With the defintion above, below is the continuity property of probability:\n

\begin{pst}
  Let $M$ be a collection of sets and $E_{n}\in M$ for all $n$, then if $E_{n}\nearrow E$ or $E_{n}\searrow E$, $\lim P(E_{n})=P(E)$.
\end{pst}

\subsubsection{Cumulative Distribution Function}
\begin{dft}
  Let $X$ be a random variable on a sample space $S$, then the \textbf{cumulative distribution function} of $X$, denoted by $F$, is a function that maps from $\R$ to $\R$ such that

  $$F(b)=P(\brc{X\leq b})$$
\end{dft}\n

\begin{pst}
  A cumulative distribution function $F$ has the following properties:

  \begin{alist}
    \item $F$ is a nondecreasing function. In other words, for $a<b$, $F(a)\leq F(b)$.
    \item When $b$ tends to $+\infty$ and $-\infty$ respectively,
    
    $$\lim_{b\to+\infty}F(b)=1,\;\lim_{b\to-\infty}F(b)=0$$

    \item $F$ is right continuous. In other words,
    
    $$\lim_{b_{n}\to b+}F(b_{n})=F(b)$$
  \end{alist}

  \prf\prt[a]{zr} If $a<b$, then $\brc{X\leq a}\subset\brc{X\leq b}$, so $F(a)\leq F(b)$.\n

  \prtc[b]{zr} If $b_{n}\nearrow\infty$, then
  
  $$\brc{X\leq b_{n}}\nearrow\brc{X<\infty}=S$$\s
  
  so $F(b_{n})\to 1$ by \rpst[\sctr{2}]. Similarly, if $b_{n}\searrow-\infty$, then
  
  $$\brc{X\leq b_{n}}\searrow\brc{X=-\infty}=\phi$$\s
  
  so $F(b_{n})\to 0$ by \rpst[\sctr{2}].\n

  \prtc[c]{zr} If $b_{n}\searrow b$, then

  $$\brc{X\leq b_{n}}\searrow\brc{X\leq b}$$\s

  so $F(b_{n})\to F(b)$ by \rpst[\sctr{2}] and shows that $F$ is right continuous.
\end{pst}\n

Note that $F$ is not left continuous.
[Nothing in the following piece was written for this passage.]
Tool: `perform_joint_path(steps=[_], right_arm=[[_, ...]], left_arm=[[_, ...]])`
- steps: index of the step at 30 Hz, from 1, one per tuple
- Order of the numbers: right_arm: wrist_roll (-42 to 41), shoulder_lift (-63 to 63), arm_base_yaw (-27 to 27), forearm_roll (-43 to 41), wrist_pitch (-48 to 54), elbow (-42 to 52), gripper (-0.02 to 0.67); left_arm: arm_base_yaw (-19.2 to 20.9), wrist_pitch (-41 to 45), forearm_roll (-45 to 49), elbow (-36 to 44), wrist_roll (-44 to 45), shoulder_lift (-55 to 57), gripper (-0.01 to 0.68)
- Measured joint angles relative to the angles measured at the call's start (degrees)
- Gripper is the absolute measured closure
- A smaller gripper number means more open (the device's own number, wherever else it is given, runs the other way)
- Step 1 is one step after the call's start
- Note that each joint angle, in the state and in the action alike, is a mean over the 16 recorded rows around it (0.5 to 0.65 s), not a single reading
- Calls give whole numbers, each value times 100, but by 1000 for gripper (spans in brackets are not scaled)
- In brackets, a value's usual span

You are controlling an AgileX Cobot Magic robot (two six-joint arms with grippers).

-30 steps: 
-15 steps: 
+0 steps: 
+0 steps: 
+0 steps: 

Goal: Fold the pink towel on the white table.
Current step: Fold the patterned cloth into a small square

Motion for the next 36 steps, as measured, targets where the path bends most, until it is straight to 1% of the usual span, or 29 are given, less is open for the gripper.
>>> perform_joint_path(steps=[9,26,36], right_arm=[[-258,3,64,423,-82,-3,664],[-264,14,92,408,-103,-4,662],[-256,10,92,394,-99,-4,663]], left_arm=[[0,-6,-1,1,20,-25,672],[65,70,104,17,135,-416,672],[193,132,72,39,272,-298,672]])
In the discrete case,

$$P(\brc{X=b})=F(b)-\lim_{b_{n}\nearrow b}F(b_{n})=F(b)-F(b-)$$\s

That is, if $b_{n}\nearrow b$, then

$$\brc{X\leq b_{n}}\nearrow\brc{X\leq b}$$\s

so

$$P(\brc{X=b})=P(\brc{X\leq b})-P(\brc{X<b})$$

\subsection{Continuous Random Variables}
\subsubsection{Definition of Continuous Random Variables}
\begin{dft}
  Let $f$ be a nonnegative function defined on $(-\infty,\infty)$, then $X$ is called a \textbf{continuous random variable} if

  $$P(\brc{X\in B})=\int_{B}f(x)\diff x$$\s

  for all measurable sets $B\subset(-\infty,\infty)$.
\end{dft}\n

By measurable sets, it represents all intervals and countable unions or intersections of intervals. Note that

$$P(\brc{a\leq X\leq b})=\int_{a}^{b}f(x)\diff x$$\s

which is the area of shaded region under $f(x)$.\n

\begin{dft}
  Let $f$ be a nonnegative function defined on $(-\infty,\infty)$ and $X$ is a continuous random variable, then $f$ is called a \textbf{probability density function} of $X$ if

  $$\int_{-\infty}^{\infty}f(x)\diff x=1$$
\end{dft}\n

\begin{exm}
  Let $X$ be a continuous random variable with probability density function

  $$f(x)=\begin{cases}
    C(4x-2x^2)\erm{if }x\in(0,2)\\
    0\erm{otherwise}
  \end{cases}$$\s

  Find the value of $C$, and $P(\brc{X\geq 1})$.\n
  
  \ans By \rdft[\sctr{1}],

  $$\begin{aligned}[t]
    \int_{-\infty}^{\infty}f(x)\diff x&=1\\
    \int_{0}^{2}C(4x-2x^{2})&=1\\
    C\brs{2x^{2}-\frac{2}{3}x^{3}}_{0}^{2}&=1\\
    \frac{8}{3}C&=1\\
    C&=\frac{3}{8}    
  \end{aligned}$$\s

  Therefore

  $$\begin{aligned}[t]
    P(\brc{X\geq 1})&=\int_{1}^{\infty}f(x)\diff x\\
    &=\int_{1}^{2}\frac{3}{8}(4x-2x^{2})\diff x\\
    &=\frac{3}{8}\brs{2x^{2}-\frac{2}{3}x^{3}}_{1}^{2}=\frac{1}{2}
  \end{aligned}$$
\end{exm}\n

Finally note that in the continuous case,

$$P(\brc{X=a})=\int_{a}^{a}f(x)\diff x=0$$\s

for any $a\in\R$, so $P(\brc{a\leq X\leq b})=P(\brc{a<X<b})$.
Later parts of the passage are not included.